Por outro lado, o rechaço ao uso da tecnologia não é um consenso. “Qualquer software pode apresentar erro. Desde que eles sejam solucionados e o uso da tecnologia seja responsável e dentro da legislação, não tem porque não usar”, diz o advogado Renato Opice Blum, coordenador dos cursos de proteção de dados e direito digital do Insper. “O benefício se sobrepõe a eventuais hipóteses de problemas. Se o reconhecimento facial está tirando criminosos das ruas, isso é positivo.”
Como lidar
Para evitar a ação de empresas suspeitas, Blum imagina requisítos mínimos sobre empresas que possam atuar nesse mercado. “A Autoridade Nacional de Proteção de Dados (ANPD) poderia determinar regras garantido quem pode participar. A diferença entre uma gigante e uma empresa pequena é a sua capacidade de reparo”, diz. Vale, porém, lembrar: a ANPD, que deve zelar pelo bom cumprimento da Lei Geral de Proteção de Dados, é um órgão governamental que ainda não existe.

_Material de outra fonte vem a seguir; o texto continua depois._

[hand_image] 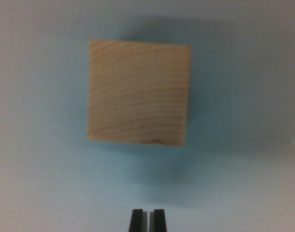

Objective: Push wooden cube

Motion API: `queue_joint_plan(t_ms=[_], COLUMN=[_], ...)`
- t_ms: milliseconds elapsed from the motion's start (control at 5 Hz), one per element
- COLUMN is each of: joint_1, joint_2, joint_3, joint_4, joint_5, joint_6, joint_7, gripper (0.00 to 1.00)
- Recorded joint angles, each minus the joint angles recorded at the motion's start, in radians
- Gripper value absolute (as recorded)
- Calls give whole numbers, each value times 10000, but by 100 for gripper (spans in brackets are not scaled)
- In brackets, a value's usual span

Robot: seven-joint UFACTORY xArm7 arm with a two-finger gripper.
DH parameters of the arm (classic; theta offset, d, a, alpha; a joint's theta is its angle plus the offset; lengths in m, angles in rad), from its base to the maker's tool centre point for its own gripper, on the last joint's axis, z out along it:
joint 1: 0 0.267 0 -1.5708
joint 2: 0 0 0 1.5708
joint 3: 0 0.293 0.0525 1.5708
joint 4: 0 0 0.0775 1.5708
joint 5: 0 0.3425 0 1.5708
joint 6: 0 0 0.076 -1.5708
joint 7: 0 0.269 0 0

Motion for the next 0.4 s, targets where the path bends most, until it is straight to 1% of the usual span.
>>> queue_joint_plan(t_ms=[200, 400], joint_1=[0, 24], joint_2=[0, 43], joint_3=[0, 20], joint_4=[0, -142], joint_5=[0, -1], joint_6=[0, -159], joint_7=[0, 25], gripper=[0, 0])
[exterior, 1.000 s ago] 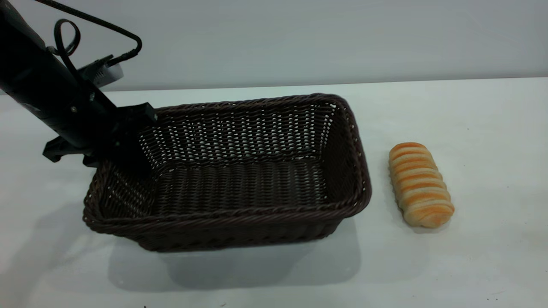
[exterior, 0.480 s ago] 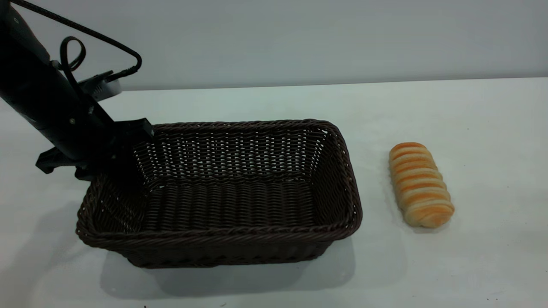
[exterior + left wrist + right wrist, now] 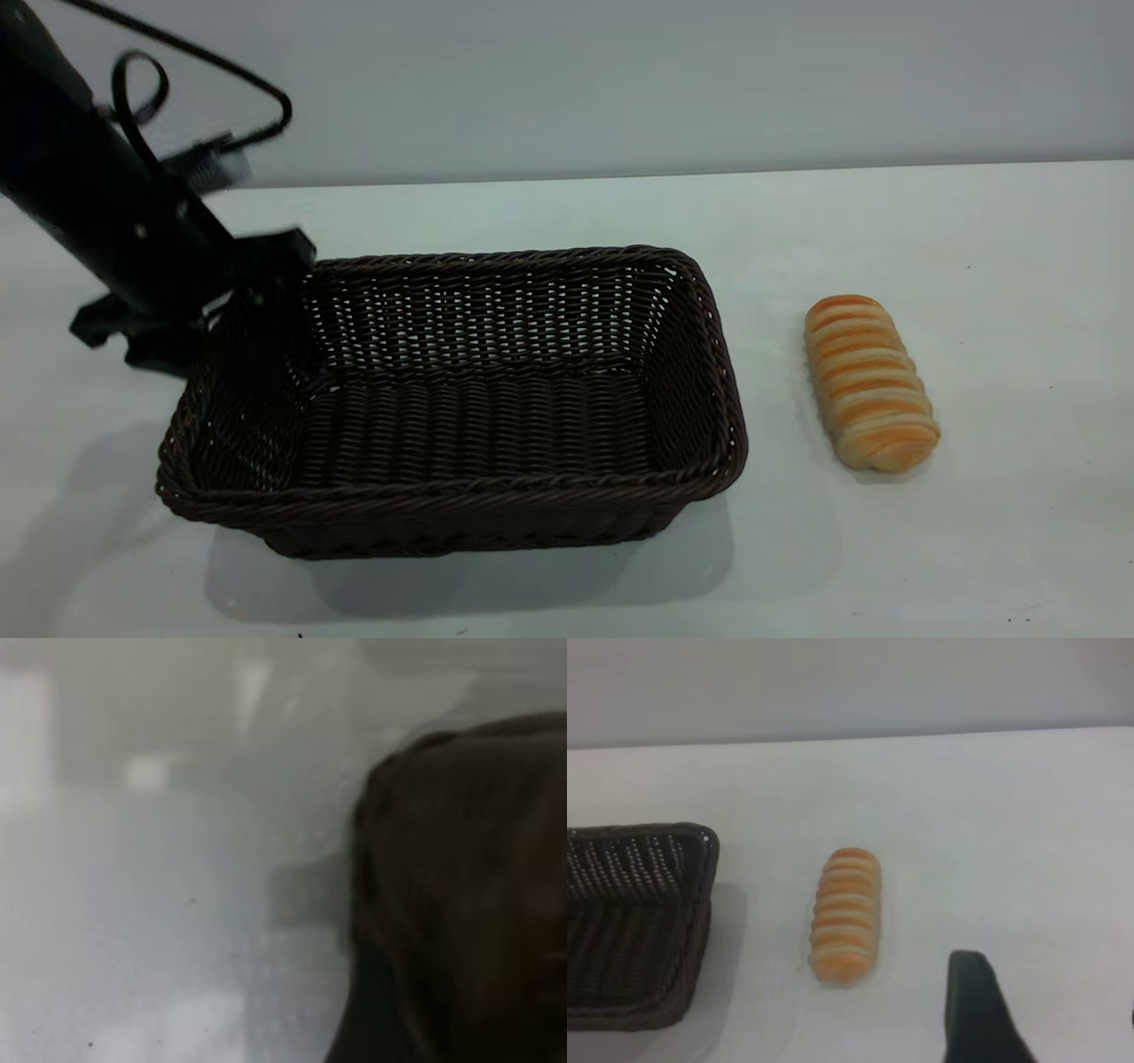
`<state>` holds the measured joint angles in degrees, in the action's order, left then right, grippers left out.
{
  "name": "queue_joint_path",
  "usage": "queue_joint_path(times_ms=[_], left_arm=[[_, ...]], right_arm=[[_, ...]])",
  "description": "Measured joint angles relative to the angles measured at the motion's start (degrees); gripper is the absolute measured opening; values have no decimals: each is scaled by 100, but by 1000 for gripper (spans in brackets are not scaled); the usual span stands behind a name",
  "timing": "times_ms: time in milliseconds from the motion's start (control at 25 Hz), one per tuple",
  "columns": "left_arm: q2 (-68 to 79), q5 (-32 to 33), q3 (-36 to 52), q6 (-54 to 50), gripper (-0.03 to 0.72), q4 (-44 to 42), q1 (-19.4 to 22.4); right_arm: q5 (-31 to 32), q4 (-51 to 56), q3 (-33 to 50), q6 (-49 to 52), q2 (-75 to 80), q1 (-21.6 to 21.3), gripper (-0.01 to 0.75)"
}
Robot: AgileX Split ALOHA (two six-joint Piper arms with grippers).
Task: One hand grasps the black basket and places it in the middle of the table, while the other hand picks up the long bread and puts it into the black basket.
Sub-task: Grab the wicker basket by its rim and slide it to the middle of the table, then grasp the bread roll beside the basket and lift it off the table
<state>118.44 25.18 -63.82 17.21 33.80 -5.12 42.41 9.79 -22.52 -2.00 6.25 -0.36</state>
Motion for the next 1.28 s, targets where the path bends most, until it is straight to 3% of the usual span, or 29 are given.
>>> queue_joint_path(times_ms=[160, 520, 720, 880, 1080, 1280], left_arm=[[-527, 129, 0, 0, 591, -170, 0], [-1827, 1104, 0, -207, 585, -958, 0], [-2943, 989, 0, -175, 585, -838, 0], [-4087, 808, 0, 362, 585, -198, 0], [-5649, 860, 0, 1307, 585, 947, 0], [-7215, 1095, 0, 1606, 585, 1316, 0]], right_arm=[[0, 0, 0, 0, 0, 0, 399], [-31, 80, 0, -20, 25, 0, 399], [-401, 1066, 0, -650, 540, 0, 399], [-973, 2328, 1, -1924, 1729, 0, 399], [-1701, 4461, 6, -4252, 3758, 0, 399], [-1996, 6823, -192, -6614, 5545, 0, 399]])
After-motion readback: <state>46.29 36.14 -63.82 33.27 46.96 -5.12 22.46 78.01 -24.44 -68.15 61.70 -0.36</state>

Já que a tecnologia não será parada nem pelos músculos dos gigantes, as sociedades terão que encontrar maneiras de lidar com ela. “É preciso regulação, claro, mas só ela não vai dar conta, pois as leis ficam obsoletas muito rápido. É preciso ter novas instituições que sejam capazes de tomar conta dessas novas leis. São decisões técnicas que precisam ser tomadas”, explica Yasodara.
“Sem dúvida, o caminho é uma regulação, mas que precisará por caminhos democráticos. O processo de construção disso é tão importante quanto a nova legislação. Não é possível que uma parte do estado tenha aparatos de vigilância sem o mínimo controle”, afirma Amadeu. Sem os holofotes sob as gigantes, mas com o inevitável avanço da tecnologia, a questão que permeia o reconhecimento facial é, ao mesmo tempo, antiga e atual: “quem vigia os vigilantes?”.